## PROBLEM TO WORK ON
Below, find each line holding "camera" and state how many there are, using the number alone.

►

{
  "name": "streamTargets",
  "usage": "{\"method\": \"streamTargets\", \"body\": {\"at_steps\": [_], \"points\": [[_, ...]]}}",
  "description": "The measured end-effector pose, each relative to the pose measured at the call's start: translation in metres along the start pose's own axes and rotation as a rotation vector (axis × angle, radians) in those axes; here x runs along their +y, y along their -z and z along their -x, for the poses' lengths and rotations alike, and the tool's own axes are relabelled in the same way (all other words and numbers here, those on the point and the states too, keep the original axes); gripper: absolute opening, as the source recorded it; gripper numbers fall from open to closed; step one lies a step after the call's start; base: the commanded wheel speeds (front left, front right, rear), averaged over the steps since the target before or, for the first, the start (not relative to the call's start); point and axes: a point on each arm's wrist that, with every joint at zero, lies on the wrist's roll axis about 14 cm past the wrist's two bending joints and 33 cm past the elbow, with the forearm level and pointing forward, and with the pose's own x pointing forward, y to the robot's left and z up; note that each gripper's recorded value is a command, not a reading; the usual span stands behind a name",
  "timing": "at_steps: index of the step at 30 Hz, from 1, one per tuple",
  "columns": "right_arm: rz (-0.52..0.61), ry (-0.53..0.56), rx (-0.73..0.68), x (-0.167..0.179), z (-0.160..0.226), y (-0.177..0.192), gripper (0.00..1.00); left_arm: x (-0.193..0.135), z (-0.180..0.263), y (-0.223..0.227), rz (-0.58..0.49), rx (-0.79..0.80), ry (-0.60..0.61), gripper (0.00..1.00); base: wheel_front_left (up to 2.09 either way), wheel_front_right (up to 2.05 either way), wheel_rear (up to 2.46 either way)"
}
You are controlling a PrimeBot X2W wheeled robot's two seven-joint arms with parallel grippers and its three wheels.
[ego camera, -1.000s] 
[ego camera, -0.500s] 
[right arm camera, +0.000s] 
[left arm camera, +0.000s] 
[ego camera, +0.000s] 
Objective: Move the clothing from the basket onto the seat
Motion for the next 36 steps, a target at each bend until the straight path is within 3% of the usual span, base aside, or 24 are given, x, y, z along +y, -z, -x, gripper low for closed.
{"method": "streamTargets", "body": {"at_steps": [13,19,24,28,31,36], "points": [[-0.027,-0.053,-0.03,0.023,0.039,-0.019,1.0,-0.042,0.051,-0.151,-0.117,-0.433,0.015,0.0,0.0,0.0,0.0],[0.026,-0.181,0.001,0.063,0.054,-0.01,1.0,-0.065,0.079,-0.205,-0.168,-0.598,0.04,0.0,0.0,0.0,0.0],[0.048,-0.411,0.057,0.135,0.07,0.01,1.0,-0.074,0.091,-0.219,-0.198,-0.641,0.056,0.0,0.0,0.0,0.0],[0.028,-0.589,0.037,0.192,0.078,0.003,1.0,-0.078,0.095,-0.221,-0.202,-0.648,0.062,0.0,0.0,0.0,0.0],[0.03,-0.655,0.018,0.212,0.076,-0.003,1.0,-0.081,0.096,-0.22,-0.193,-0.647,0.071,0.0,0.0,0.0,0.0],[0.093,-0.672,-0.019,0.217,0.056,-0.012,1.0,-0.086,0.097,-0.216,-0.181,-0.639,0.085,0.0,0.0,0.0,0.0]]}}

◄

## RESULT FOR THIS EXERCISE
5